By refining his soil-formulation ratio and sourcing local clay, McKnight soon recognized that he could provide a unique product. “I started to realize very quickly, in 2001 and 2002, that people kept calling back and saying, ‘Hey, we’re playing on our baseball field after it’s rained.’ I thought it was peculiar that people would call me and really care about red dirt in western Pennsylvania.” Today, most Major League Baseball infields feature western Pennsylvania clay, and almost all Major League teams subscribe to McKnight’s industry-standard formulation for balancing sand, silt and clay.

With little left to prove on the highest professional level, McKnight’s next goal is to expand his business into the high school, municipal and Little League markets. Though a Major League infield costs teams $50,000 before installation, “a Little League facility could probably get into our products and do it right for $15,000,” McKnight says.

“I think you’re going to see a dramatic increase in safety at the high school and parks and recreation levels,” McKnight says. “We’re trying to take what we’ve learned in professional baseball and move it down the line to high school and rec facilities, because those are the fields that have serious safety and playability issues.”

McKnight isn’t just the founder of DuraEdge Products; he’s also a client. In addition to donating several infields to public facilities around Grove City and Slippery Rock, McKnight has installed a scaled-down, 38-foot-base-path infield in his front yard. He decided to build it almost a decade ago, when the eldest of his four sons was 9.

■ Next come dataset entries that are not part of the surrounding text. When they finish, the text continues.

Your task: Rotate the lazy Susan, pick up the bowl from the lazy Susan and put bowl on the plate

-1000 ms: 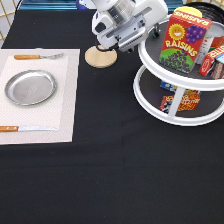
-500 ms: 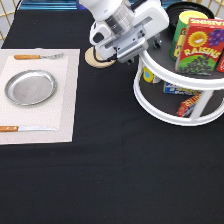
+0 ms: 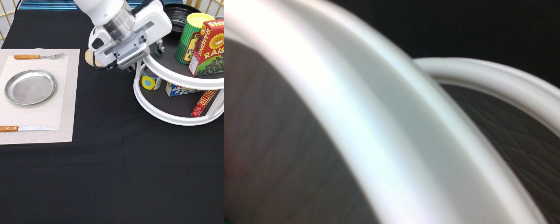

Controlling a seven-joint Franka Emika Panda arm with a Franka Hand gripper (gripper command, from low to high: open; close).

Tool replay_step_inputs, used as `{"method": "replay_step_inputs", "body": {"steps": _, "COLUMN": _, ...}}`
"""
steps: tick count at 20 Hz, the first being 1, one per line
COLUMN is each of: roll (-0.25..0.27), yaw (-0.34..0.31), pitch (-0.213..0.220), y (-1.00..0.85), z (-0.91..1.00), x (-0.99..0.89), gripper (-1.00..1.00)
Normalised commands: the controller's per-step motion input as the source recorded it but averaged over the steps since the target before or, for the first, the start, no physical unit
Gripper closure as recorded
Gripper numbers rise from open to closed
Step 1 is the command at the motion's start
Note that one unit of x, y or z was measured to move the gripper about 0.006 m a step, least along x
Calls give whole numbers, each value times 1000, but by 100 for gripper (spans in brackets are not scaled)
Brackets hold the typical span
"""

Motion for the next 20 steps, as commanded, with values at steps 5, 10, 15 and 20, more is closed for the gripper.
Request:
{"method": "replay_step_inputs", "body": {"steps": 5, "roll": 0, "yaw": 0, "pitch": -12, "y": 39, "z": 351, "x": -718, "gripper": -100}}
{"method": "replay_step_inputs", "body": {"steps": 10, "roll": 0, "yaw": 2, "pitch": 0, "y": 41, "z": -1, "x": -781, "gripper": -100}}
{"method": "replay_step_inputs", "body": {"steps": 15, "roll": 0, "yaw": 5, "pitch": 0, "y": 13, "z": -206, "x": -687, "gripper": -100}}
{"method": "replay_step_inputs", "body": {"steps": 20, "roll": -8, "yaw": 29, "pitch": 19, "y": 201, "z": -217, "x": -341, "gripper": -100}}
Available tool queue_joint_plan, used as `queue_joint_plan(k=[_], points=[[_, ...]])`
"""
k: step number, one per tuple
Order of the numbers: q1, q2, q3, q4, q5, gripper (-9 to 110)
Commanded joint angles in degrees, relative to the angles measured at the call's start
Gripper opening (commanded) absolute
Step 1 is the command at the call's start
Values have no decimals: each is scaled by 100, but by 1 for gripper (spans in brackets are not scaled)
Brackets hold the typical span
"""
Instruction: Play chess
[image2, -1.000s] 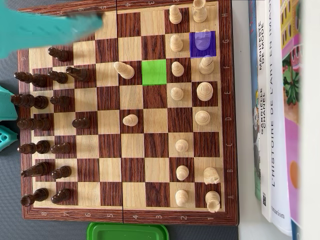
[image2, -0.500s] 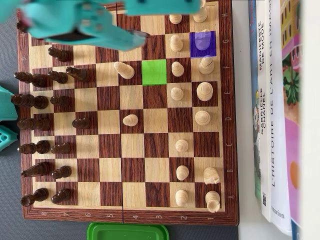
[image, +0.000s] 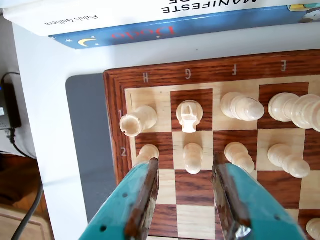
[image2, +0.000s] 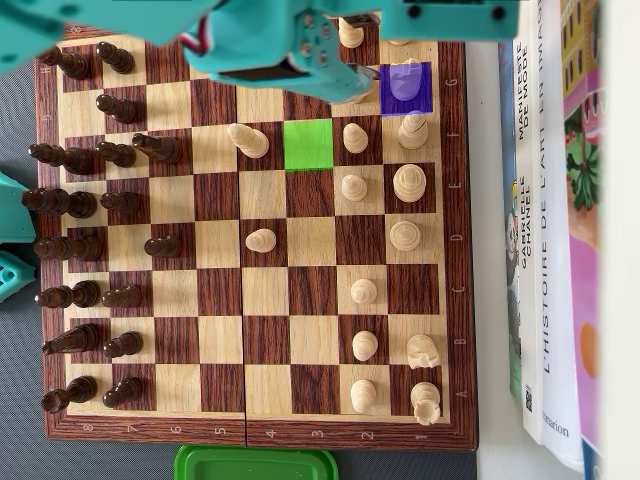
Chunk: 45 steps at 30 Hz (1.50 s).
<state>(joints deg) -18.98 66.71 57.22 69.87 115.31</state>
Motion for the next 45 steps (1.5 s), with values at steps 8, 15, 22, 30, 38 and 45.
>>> queue_joint_plan(k=[8, 15, 22, 30, 38, 45], points=[[70, -431, -668, -18, -9, 16], [167, -668, -835, -18, -18, 16], [167, -1178, -1371, -9, -18, 16], [211, -1433, -1573, -18, -26, 16], [229, -1485, -1547, -18, -26, 16], [229, -1679, -1564, -26, -26, 16]])
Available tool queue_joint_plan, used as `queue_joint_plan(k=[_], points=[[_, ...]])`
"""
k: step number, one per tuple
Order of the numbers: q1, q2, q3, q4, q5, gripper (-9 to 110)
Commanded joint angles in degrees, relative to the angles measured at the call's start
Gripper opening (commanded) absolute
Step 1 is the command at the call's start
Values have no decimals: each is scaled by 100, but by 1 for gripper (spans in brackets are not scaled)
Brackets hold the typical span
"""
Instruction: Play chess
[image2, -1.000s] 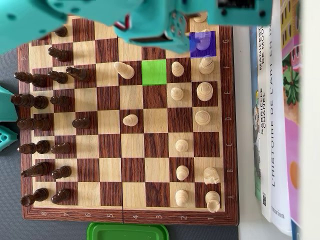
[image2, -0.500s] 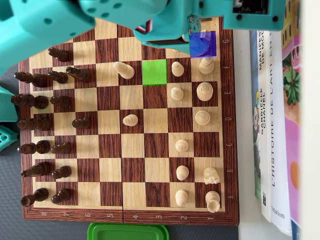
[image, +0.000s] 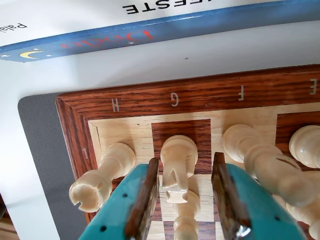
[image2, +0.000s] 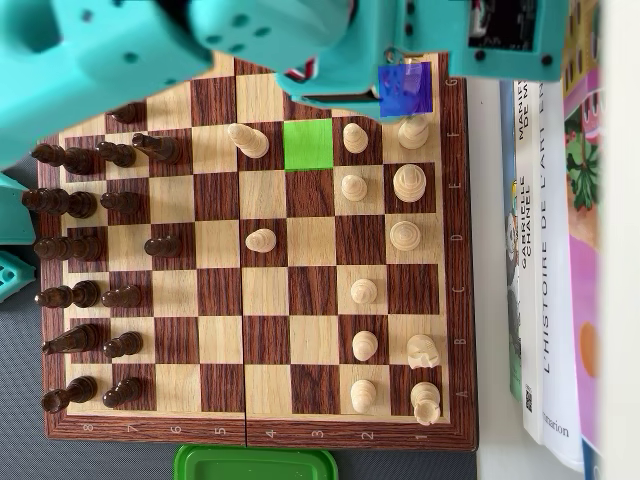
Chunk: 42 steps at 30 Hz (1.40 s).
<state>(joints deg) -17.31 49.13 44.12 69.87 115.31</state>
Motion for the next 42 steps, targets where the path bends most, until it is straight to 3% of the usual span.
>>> queue_joint_plan(k=[1, 26, 42], points=[[62, 70, -255, -26, -26, 16], [62, 35, -255, -26, -26, 5], [53, 589, -220, 0, -26, 5]])
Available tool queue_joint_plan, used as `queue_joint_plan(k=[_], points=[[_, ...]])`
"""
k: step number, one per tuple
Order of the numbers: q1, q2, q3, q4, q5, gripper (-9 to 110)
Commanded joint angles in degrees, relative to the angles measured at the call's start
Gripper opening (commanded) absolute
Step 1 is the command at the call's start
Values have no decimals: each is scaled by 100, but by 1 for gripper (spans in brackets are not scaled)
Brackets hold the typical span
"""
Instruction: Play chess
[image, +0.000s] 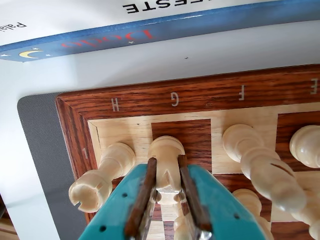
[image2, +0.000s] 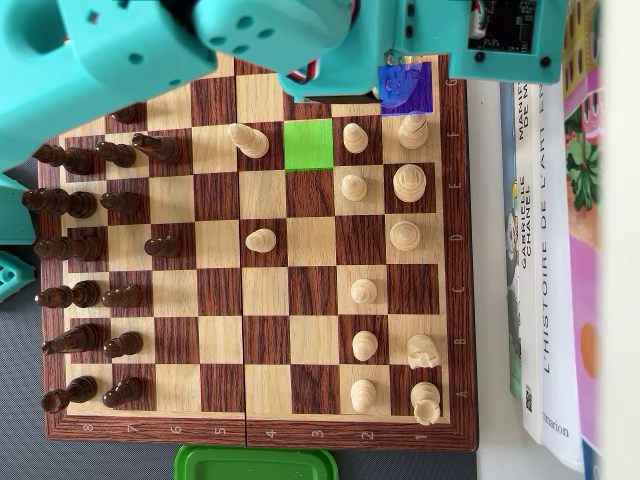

“I asked him what he wanted for his birthday, and he told me he wanted a baseball field to play on,” McKnight says. “So I cut down a tree in my front yard. The field just butts right up next to the street.”

Now that his sons have grown stronger, however, they’re no longer allowed to hit real baseballs on their front-yard field of dreams. McKnight isn’t shy about showing off the dirt mix that helps America’s pastime play on through all kinds of weather, but he’d rather not have to pay for neighbors’ broken windows. “At the end of the day, it’s a really great Wiffle Ball field,” he says.